▶ **Prompt**
The answer should be every line below, repeated exactly, with the images left out.

▶ **Stored data**
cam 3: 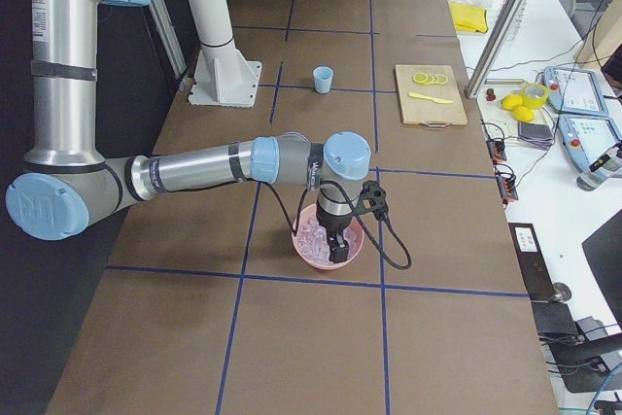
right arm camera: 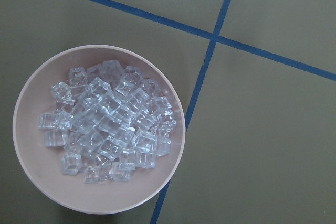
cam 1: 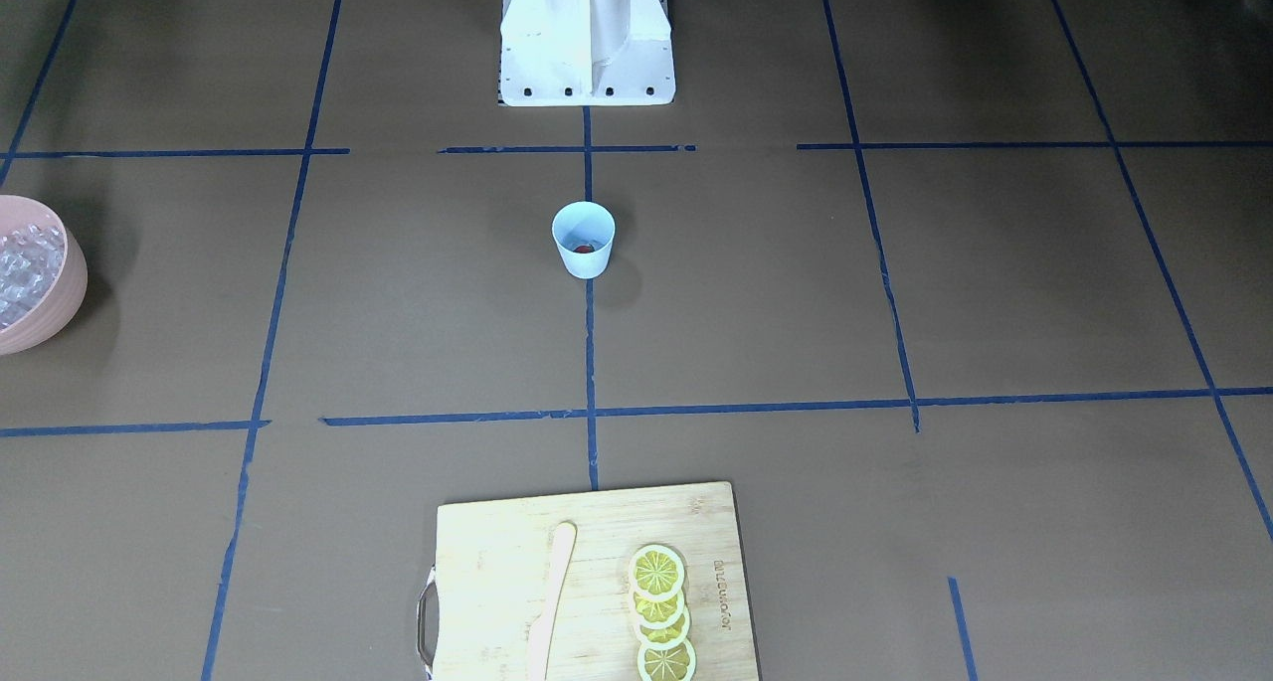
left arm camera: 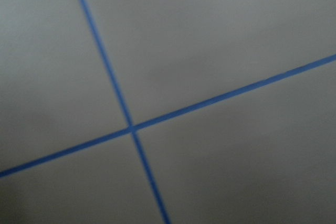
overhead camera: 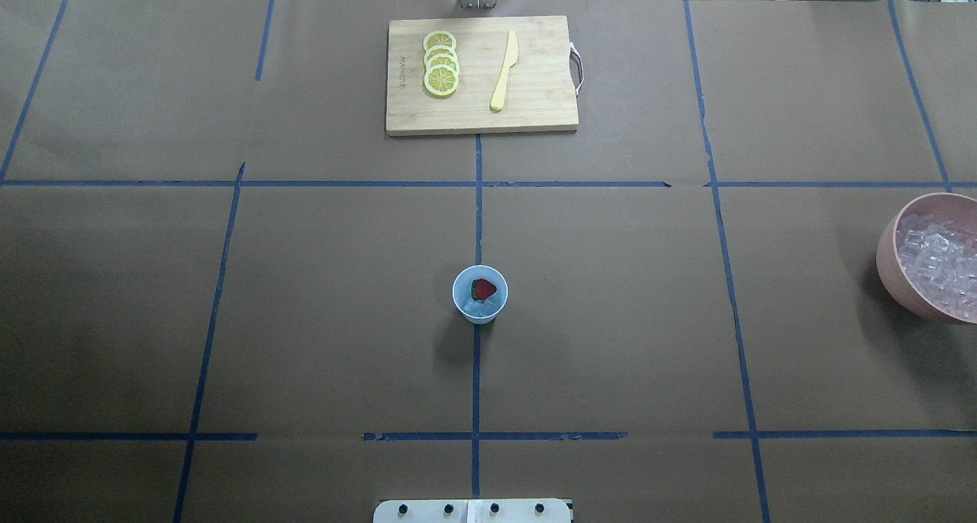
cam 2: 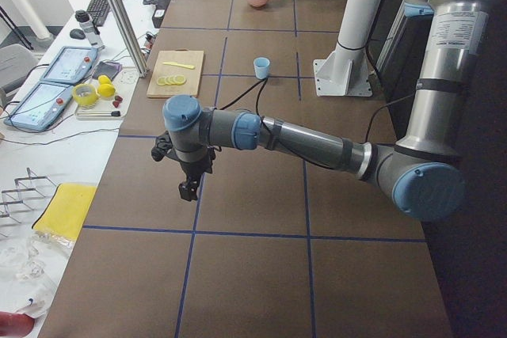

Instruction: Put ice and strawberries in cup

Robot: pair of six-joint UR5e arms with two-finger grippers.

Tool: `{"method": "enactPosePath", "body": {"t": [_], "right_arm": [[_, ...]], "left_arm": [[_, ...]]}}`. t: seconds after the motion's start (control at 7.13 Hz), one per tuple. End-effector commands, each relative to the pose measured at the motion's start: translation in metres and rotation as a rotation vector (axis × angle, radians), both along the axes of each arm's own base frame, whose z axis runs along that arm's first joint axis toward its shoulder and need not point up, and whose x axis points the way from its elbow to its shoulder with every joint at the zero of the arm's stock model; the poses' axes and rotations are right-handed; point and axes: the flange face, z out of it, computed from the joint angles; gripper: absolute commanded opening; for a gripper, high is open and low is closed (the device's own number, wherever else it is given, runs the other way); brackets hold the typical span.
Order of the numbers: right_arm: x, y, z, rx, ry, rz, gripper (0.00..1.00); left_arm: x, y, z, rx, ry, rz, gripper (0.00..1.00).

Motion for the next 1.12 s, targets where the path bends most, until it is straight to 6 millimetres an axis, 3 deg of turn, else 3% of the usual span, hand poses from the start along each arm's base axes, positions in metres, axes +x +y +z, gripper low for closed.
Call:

▶ **Output of the task**
cam 3: 
right arm camera: 
cam 1: 
left arm camera: 
overhead camera: 
cam 2: 

Instruction: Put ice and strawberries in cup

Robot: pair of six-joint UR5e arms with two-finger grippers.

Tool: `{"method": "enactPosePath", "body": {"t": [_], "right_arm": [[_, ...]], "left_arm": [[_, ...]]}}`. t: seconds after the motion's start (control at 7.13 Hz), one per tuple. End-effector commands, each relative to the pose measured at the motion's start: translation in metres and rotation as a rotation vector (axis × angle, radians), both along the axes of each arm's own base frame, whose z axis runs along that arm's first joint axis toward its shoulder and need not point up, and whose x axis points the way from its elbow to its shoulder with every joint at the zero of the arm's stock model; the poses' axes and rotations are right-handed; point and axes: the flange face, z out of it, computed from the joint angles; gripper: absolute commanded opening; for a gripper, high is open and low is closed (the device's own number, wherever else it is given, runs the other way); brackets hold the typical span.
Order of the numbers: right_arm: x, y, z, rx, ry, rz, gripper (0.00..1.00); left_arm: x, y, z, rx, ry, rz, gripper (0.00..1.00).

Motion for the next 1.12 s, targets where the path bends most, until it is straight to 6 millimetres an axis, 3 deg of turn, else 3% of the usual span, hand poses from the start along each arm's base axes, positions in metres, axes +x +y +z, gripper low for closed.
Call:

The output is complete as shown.